A field trial of drought-tolerant corn took place at Western Kentucky University. Photo courtesy Syngenta.
This summer’s severe drought, which has resulted in substantial crop losses throughout the entire Midwest, has put the latest agricultural technologies to the test, MIT’s Technology Review reports. Agricultural researchers and scientists are developing plant breeding and biotechnology innovations which can improve a crop’s ability to use water more efficiently and tolerate drought conditions, in hopes of addressing future challenges presented by adverse weather conditions.
Farmers participating in field trials of drought-tolerant varieties have reported positive results thus far.
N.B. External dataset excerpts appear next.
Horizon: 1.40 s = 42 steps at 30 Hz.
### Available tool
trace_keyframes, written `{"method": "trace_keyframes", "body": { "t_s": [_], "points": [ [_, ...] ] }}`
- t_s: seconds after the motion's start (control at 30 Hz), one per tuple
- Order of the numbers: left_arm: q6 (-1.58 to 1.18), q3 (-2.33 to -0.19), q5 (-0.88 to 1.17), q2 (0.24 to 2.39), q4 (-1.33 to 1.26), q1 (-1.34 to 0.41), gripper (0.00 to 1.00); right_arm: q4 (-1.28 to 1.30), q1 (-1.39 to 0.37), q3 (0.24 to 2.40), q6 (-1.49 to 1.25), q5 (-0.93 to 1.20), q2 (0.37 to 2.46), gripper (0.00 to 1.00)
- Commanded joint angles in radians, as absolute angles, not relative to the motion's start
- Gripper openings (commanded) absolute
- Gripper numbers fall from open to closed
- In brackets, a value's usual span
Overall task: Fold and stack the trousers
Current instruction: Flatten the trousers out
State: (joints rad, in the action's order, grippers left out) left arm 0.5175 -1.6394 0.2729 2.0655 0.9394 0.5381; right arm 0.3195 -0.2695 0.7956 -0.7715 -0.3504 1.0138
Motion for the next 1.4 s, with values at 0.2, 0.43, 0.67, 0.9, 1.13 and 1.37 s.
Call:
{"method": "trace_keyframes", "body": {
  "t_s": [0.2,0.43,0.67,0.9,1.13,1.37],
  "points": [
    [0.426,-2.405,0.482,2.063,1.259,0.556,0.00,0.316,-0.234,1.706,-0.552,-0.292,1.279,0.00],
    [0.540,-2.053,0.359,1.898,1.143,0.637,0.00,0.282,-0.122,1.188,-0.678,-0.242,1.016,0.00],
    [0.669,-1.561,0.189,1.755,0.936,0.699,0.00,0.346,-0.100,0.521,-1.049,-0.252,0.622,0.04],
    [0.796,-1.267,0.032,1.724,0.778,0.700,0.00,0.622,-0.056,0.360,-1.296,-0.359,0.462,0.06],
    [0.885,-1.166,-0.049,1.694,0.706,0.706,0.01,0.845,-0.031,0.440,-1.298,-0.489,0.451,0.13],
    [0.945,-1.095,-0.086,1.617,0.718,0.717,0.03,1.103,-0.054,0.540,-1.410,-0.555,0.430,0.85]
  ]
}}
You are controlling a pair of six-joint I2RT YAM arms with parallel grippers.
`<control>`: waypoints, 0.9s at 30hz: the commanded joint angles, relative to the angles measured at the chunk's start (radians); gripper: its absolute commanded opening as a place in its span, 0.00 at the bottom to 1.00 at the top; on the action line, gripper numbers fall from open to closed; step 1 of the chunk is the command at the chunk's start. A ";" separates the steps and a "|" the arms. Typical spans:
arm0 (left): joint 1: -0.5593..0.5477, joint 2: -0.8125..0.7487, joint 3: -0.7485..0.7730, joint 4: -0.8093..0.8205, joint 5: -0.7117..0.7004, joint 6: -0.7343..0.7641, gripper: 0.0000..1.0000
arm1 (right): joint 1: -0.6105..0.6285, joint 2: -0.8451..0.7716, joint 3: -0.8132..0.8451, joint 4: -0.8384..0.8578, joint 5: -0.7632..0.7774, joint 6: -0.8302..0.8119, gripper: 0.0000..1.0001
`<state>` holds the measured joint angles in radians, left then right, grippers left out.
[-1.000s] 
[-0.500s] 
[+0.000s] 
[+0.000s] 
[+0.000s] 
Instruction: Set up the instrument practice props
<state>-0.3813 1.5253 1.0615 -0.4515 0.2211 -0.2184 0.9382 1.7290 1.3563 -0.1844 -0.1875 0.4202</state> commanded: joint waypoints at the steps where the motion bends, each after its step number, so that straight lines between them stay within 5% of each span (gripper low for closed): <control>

Illinois farmer Mike Cyrulik notes that his healthier drought-tolerant corn has “wound up being the talk of the town,” adding that he expects a significantly higher yield in his acres planted with the drought-tolerant variety. Read more.
As our nation confronts the worst drought since 1988, scientific innovations in agriculture can help farmers minimize yield losses. There is no single solution, and the reality is that plants need water to survive. But agricultural researchers and scientists are developing plant breeding and biotechnology innovations which can improve a crop’s ability to use water more efficiently and tolerate drought conditions.
Some 87 percent of the nation’s corn crop and 85 percent of soybeans were experiencing drought in August, according to the U.S. Drought Monitor, which added, “Over half of the corn and soybean areas are experiencing extreme to exceptional drought. This has led to both reduced yields and earlier harvests.”
“A striking aspect of the 2012 drought is how the drought rapidly increased in severity in early July, during a critical time of crop development for corn and other commodities,” noted the U.S. Department of Agriculture’s Economic Research Service (USDA ERS).
To help alleviate the effects of drought on the U.S. and global food supply, seed companies are working with farmers across America’s farm belt to conduct field trials of drought-tolerant corn varieties.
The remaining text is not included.